In fact, professors generally have a better grip on their finances in general than their off-campus counterparts. Compared to the 64% of U.S. workers who told Fidelity they worry about their financial situation, 44% of professors have the same fear. Meanwhile, while professors' highest priority is saving for retirement, the average worker is paying off debt (38%) and working on daily and monthly household expenses (24%). Those workers are also only saving 13% of their annual salary for retirement, as opposed to the Fidelity recommended level of 15%. Finally while, 87% of professors are confident that they'll have enough money to pay for basic expenses in retirement, only 80% of all workers share that view.
There's a lot more distracting the average worker from their finances as well. According to Equifax, roughly 20% of consumers know more about national politics than their own credit histories. Meanwhile, they also know more about their favorite sports teams (13%), the current television season (7%) or fashion trends (6%) than they do about their finances. What are they doing to solve that problem? Well, 45% read news articles on financial websites, while 28% go to family and friends.
"Financial literacy is a key part of the foundation to establishing responsible credit behavior," says Dann Adams, president of Global Consumer Solutions at Equifax. "Without a basic understanding of credit and your own behaviors, it can become challenging to do some of the basic fundamentals such as save for retirement, establish an emergency savings account, or move beyond living paycheck to paycheck."
It's not that workers are completely ignorant of personal finance; they're just aware of it in bits and pieces. For example, 87% know that paying bills on time is one factor that impacts a credit score, but just 42% know that most types of negative information can stay on a credit report for seven years. While 32% would use savings to cover $1,000 in emergency expenses, 26% would break into the checking account and 23% would put it on a credit card.
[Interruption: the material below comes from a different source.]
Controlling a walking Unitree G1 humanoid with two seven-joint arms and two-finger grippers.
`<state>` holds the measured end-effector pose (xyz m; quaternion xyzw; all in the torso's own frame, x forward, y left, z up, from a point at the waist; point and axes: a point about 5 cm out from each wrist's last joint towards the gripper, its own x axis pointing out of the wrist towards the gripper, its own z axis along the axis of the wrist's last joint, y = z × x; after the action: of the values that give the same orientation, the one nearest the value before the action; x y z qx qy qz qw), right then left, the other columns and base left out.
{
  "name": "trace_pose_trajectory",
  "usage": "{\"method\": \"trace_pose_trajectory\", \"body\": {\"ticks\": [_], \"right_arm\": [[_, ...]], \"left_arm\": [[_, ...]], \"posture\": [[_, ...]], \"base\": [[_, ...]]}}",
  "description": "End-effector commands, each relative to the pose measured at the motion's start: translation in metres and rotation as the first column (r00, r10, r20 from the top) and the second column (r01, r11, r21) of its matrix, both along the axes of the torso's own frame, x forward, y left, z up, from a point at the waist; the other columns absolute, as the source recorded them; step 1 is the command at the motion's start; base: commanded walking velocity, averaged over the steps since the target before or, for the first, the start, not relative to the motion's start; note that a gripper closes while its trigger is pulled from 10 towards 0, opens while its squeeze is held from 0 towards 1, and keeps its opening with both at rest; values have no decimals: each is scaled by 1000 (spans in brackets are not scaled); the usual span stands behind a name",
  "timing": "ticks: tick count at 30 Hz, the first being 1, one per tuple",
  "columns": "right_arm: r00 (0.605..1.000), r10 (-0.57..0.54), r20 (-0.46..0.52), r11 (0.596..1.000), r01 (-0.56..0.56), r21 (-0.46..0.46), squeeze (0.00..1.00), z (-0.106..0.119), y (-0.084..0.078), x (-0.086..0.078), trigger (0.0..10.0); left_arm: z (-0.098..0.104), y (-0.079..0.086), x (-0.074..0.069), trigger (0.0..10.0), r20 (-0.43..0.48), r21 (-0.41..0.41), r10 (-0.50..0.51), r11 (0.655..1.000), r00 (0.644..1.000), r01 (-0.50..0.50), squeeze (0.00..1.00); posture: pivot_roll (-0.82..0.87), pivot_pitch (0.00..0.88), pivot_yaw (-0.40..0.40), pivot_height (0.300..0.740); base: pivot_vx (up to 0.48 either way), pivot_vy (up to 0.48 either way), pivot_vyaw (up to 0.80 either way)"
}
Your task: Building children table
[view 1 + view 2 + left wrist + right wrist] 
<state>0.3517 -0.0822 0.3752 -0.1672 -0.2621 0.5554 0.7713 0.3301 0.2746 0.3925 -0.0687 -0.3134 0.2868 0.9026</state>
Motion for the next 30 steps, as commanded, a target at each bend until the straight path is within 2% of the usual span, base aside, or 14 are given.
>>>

Meanwhile, 33% incorrectly think checking your credit report impacts your credit score, while 21% think one's driving record changes credit scores.
"One of the survey's results we found encouraging is that many consumers understand the importance of paying bills on time, every time," Adams says. "When it comes to creating knowledge, and establishing the right kinds of credit behaviors, we can't emphasize this point enough."
The good news is that financial ignorance isn't permanent or irreversible. Roughly 60% of those surveyed by Equifax are confident in their short-term financial future, while 54% think they'll do well in the long term. Those long term prospects are far better, with Baby Boomer professors (born 1946-1964) giving themselves a "B+" grade in the Fidelity survey and 71% of workers 60 years of age telling Equifax that they're confident in their financial knowledge."
"As consumers age and financial needs change," Adams says, "the importance of staying educated about personal finance and credit is absolutely critical."